Prostate cancer is a type of cancer that grows under the influence of hormones, primarily testosterone. Patients with metastatic prostate cancer are therefore often treated with anti-hormonal therapy, which inhibits the growth-stimulating signal of testosterone and, therefore, tumor growth.
Hormone Therapy
Anti-hormonal therapy can control prostate cancer well, but eventually the drug stops working since the tumor cells become resistant. The greatest challenge in the treatment of metastatic prostate cancer is, therefore, not to find drugs that combat tumor growth but to find drugs that can prevent resistance. How exactly this process of resistance to hormone therapy works in the tumor cell, however, has been a mystery until now.
Preventing Resistance
This international research team, consisting of researchers from the Antoni van Leeuwenhoek institute, TU/e and the Oncode Institute, has now made a surprising discovery in the tissue of patients with prostate cancer treated with a testosterone-inhibiting drug. An unexpected class of proteins, namely proteins that normally regulate the day-and-night rhythm, was found to nullify the effects of the anti-hormonal therapy. "A prostate cancer cell no longer has a day-and-night rhythm," says Wilbert Zwart, one of the research leaders. "But these 'day-night rhythm' proteins have now acquired an entirely new function in tumor cells: they keep the tumor cell alive despite hormone therapy. This had never been seen before."
Now that researchers have discovered this escape route from the tumor, they want to start developing strategies to block it, with the goal of further increasing the efficacy of anti-hormonal therapy against prostate cancer.
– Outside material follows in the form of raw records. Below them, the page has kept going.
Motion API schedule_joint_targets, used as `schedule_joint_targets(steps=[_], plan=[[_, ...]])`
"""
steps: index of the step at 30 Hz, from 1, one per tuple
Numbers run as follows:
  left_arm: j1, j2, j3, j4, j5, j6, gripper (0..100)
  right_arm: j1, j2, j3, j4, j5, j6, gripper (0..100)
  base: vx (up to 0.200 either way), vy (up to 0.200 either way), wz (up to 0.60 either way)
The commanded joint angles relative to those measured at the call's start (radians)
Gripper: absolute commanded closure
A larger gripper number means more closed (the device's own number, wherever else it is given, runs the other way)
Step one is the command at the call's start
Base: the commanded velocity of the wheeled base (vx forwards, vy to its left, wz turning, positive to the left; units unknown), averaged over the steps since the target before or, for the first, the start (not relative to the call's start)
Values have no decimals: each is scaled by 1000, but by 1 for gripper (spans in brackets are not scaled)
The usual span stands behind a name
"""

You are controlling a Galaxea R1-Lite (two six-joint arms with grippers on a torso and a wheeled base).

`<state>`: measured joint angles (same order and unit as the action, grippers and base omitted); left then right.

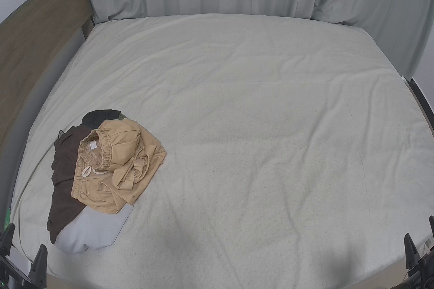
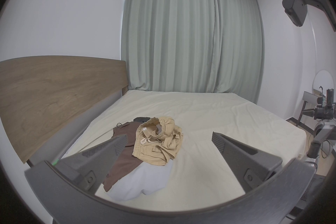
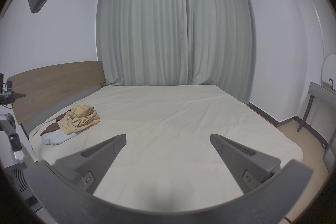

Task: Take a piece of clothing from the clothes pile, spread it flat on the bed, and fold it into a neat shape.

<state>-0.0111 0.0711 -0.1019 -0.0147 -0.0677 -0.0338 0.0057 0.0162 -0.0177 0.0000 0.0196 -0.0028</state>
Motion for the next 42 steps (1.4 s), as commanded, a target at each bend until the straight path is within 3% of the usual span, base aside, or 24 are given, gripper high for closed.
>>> schedule_joint_targets(steps=[1, 6, 16, 26, 36, 42], plan=[[-3, 33, -4, -1, -1, -3, 0, 0, -16, 18, 0, 0, 0, 0, 0, 0, 0], [-9, 127, -68, -2, -20, -121, 0, 0, -16, 18, 0, 0, 0, 0, 0, 0, 0], [-9, 276, -127, -33, -34, -193, 0, 2, -16, 18, 0, 0, 0, 0, 0, 0, 0], [0, 463, -128, -208, -32, -216, 0, 2, -16, 18, 0, 0, 0, 0, 0, 0, 0], [0, 613, -137, -243, -32, -230, 0, 2, -16, 18, 0, 0, 0, 0, 0, 0, 0], [3, 739, -128, -358, -32, -236, 0, 2, -16, 18, 0, 0, 0, 0, 0, 0, 0]])
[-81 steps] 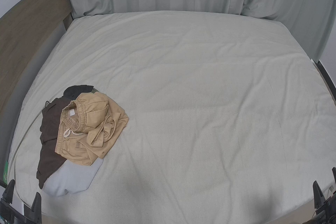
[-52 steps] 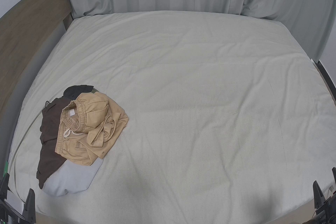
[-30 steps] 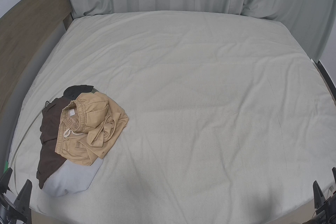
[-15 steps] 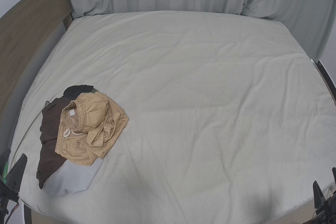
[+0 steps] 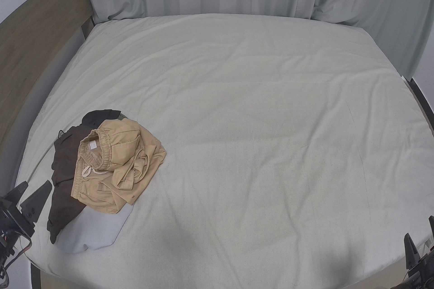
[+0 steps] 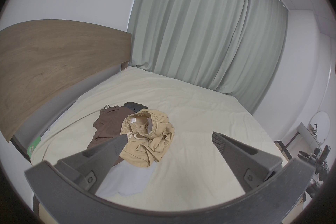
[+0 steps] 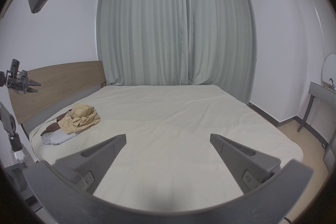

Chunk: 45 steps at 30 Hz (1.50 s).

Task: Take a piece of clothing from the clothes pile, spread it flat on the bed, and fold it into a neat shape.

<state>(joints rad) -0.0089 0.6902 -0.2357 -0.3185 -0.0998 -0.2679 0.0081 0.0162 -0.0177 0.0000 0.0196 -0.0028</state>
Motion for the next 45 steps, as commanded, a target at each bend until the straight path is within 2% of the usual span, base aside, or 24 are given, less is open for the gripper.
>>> schedule_joint_targets(steps=[1, 12, 17, 23, 28, 37, 45], plan=[[1, 141, 6, -70, 0, -2, 0, 0, -16, 18, 0, 0, 0, 0, 0, 0, 0], [27, 347, -4, -208, -6, -5, 0, 0, -16, 18, 0, 0, 0, 0, 0, 0, 0], [58, 423, -5, -275, -66, -4, 0, 0, -16, 18, 0, 0, 0, 0, 0, 0, 0], [136, 546, -19, -320, -209, 1, 0, 1, -16, 18, 0, 0, 0, 0, 0, 0, 0], [172, 652, -27, -409, -285, 2, 0, 1, -16, 18, 0, 0, 0, 0, 0, 0, 0], [170, 868, -57, -649, -308, -4, 0, 1, -16, 18, 0, 0, -2, 0, 0, 0, 0], [170, 968, -102, -688, -334, -4, 0, 1, -16, 18, 0, 0, -2, 0, 0, 0, 0]])
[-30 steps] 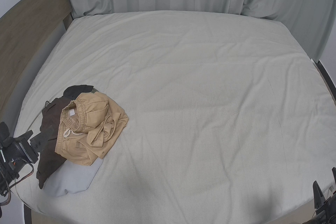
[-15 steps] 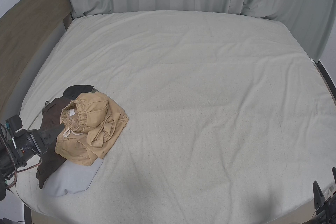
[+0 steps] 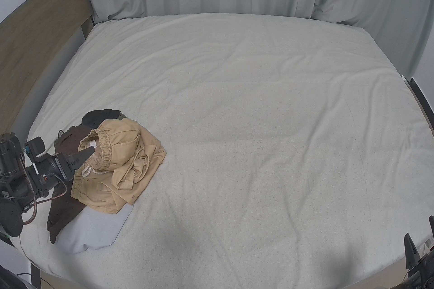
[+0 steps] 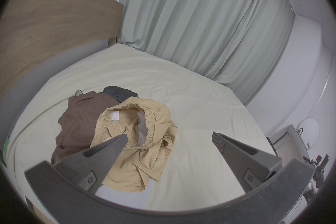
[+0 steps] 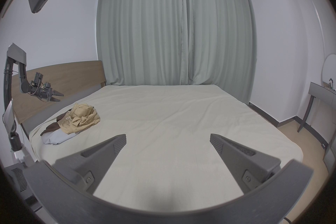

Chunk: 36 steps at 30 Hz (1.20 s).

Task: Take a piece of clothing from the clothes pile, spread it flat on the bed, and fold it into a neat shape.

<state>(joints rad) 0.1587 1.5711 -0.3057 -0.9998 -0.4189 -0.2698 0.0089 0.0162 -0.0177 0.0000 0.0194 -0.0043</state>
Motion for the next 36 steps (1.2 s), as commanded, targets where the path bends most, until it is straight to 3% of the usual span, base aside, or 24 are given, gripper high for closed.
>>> schedule_joint_targets(steps=[1, 14, 24, 36], plan=[[4, 95, -44, -7, -26, -3, 0, 0, -16, 18, 0, 1, 0, 0, 0, 0, 0], [-13, 233, -128, -30, -40, -2, 0, 0, -16, 18, 0, 1, 1, 0, 0, 0, 0], [-51, 383, -173, -195, -38, -9, 0, 0, -16, 18, 0, 1, 1, 0, 0, 0, 0], [-80, 497, -256, -281, -34, -49, 0, 0, -16, 18, 0, 1, 3, 0, 0, 0, 0]])
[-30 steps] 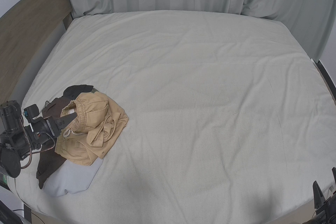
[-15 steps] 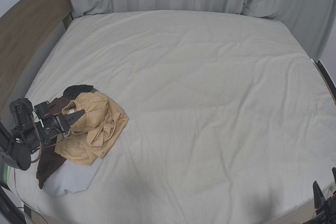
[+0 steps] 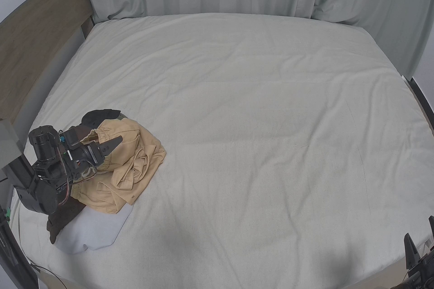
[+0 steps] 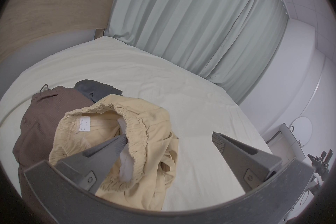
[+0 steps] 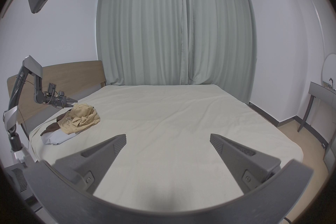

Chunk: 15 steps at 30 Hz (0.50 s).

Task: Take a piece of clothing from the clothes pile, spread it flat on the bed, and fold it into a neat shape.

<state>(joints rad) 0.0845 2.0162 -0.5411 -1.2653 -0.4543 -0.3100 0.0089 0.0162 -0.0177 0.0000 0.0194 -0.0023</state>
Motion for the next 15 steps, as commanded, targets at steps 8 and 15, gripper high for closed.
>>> schedule_joint_targets(steps=[8, 15], plan=[[-23, 62, -20, -37, 2, -12, 0, 0, -16, 18, 0, 1, 1, 0, 0, 0, 0], [-23, 70, -31, -39, 5, -12, 100, 0, -16, 18, 0, 1, 1, 0, 0, 0, 0]])
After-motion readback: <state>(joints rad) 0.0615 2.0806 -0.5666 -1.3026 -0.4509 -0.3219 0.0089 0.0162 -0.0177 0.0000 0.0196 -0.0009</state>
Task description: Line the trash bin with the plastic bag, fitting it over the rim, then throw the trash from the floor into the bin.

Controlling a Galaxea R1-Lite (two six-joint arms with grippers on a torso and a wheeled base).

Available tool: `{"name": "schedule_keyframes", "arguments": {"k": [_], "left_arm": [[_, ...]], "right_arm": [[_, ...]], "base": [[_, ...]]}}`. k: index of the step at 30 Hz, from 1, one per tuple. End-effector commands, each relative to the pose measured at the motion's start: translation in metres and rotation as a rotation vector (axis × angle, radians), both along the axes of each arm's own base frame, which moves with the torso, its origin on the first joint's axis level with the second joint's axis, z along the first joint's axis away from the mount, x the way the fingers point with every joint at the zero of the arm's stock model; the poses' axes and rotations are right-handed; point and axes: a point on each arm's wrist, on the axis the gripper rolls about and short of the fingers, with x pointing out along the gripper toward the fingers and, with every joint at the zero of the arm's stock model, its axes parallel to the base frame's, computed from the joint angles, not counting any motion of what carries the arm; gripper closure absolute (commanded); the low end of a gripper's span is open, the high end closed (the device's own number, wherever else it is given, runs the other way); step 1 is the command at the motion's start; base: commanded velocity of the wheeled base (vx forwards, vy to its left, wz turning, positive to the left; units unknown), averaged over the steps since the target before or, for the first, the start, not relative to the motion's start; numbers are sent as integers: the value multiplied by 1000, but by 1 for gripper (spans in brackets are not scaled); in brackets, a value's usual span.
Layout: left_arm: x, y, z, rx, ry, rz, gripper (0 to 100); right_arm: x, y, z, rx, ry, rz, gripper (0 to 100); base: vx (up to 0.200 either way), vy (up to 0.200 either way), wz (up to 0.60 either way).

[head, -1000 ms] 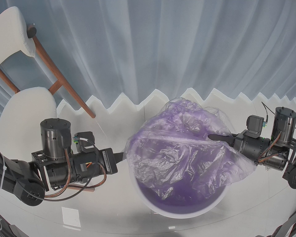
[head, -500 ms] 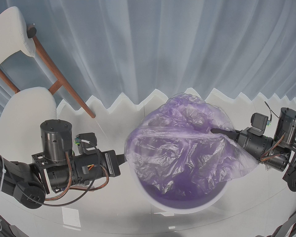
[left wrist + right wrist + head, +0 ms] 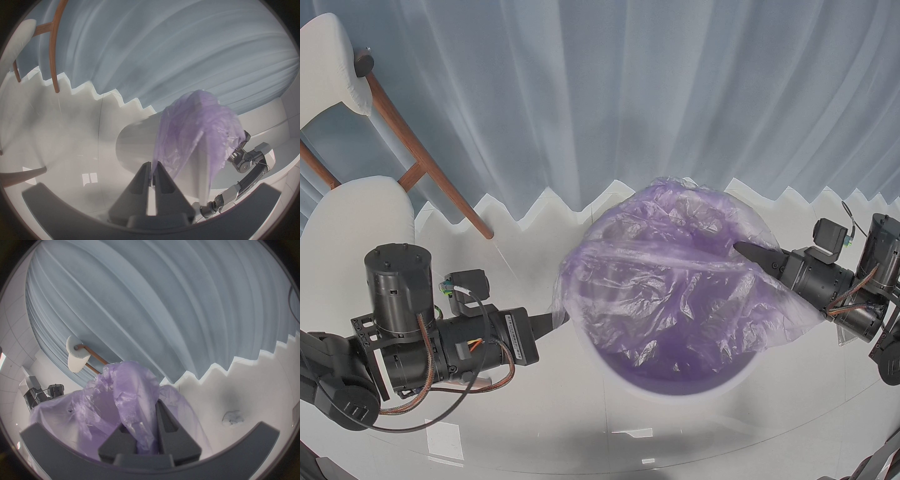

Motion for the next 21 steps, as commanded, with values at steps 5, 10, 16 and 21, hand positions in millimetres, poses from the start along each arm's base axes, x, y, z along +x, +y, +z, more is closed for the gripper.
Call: {"name": "schedule_keyframes", "arguments": {"k": [5,10,16,21], "left_arm": [[-1,7,6,-18,-14,22,0],[0,29,45,-95,-137,99,0],[-52,50,113,-256,-147,9,0],[-79,30,111,-228,-29,-160,0]], "right_arm": [[5,-2,1,16,-32,-18,100],[5,-4,3,18,-44,-22,100],[8,-10,2,13,-42,-52,100],[5,-10,0,-64,-93,-45,100]], "base": [[0,0,0],[0,0,0],[0,0,0],[0,0,0]]}}
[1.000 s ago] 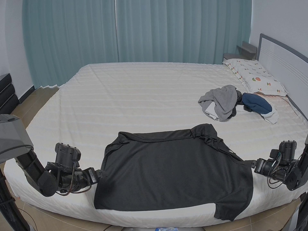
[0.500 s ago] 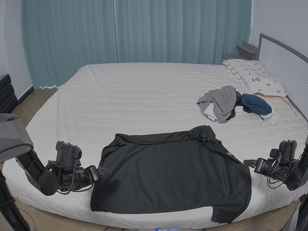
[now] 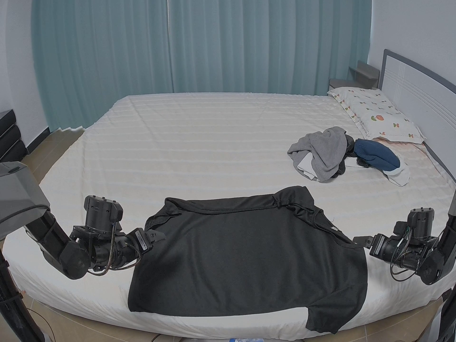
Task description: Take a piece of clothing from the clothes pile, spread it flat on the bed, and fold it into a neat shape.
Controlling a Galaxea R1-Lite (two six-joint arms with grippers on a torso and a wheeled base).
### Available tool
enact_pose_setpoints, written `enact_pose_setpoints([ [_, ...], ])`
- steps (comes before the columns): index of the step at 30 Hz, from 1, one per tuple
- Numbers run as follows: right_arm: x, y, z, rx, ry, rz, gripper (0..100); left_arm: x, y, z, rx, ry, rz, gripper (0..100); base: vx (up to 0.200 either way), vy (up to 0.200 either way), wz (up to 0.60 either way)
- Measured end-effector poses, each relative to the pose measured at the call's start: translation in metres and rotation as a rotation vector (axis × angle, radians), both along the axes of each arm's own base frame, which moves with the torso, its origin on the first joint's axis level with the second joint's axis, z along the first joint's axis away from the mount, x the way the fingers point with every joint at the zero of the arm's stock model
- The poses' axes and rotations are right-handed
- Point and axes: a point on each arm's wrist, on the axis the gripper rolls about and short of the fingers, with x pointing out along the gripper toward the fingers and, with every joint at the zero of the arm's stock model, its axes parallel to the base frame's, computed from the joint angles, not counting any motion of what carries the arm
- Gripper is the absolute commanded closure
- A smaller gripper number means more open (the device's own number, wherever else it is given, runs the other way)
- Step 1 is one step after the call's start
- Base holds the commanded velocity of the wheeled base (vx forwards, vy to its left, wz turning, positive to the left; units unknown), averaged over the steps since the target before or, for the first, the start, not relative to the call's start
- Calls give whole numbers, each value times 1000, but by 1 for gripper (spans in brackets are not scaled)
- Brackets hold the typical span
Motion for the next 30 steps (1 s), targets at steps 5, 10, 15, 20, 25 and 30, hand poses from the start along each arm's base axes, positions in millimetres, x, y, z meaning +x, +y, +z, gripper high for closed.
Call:
enact_pose_setpoints([
  [5,1,8,1,30,0,11,0,25,-7,14,-21,-82,-1,0,0,0,0],
  [10,1,11,1,38,0,20,0,51,-18,13,-30,-114,-13,0,0,0,0],
  [15,1,12,1,41,0,25,0,81,-37,0,-44,-127,-34,0,0,0,0],
  [20,1,12,1,42,2,26,0,104,-56,-12,-125,-120,-7,0,0,0,0],
  [25,1,13,0,43,3,27,0,124,-69,-27,-169,-116,6,0,0,0,0],
  [30,1,14,0,43,6,33,0,144,-77,-39,-175,-115,9,0,0,0,0],
])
Zwart continues, "The discovery has taught us that for new drugs in the treatment of prostate cancer we need to start thinking outside the usual box, to start testing drugs that influence day-night rhythm proteins, in order to increase the sensitivity for hormonal therapy in prostate cancer. Fortunately, there are already several therapies that affect the day-night rhythm. These can be combined with anti-hormonal therapies. This advance, which makes a form of drug repurposing possible, could save ten years of research."
Research set-up
The research was performed in the tissue of 56 patients with high-risk prostate cancer. They received anti-hormonal therapy for three months before their surgery and then their tissue was examined at DNA level. "We then saw that genes that, despite the treatment, can keep the tumor cell alive had suddenly come under the control of proteins that normally regulate the day-and-night rhythm," says researcher Simon Linder, who is due to receive his PhD for the research. However, this surprising discovery also opens up new opportunities, as inhibition of these day-and-night proteins was found to further increase sensitivity to anti-hormonal therapy both in tumor cells in the lab and in mice.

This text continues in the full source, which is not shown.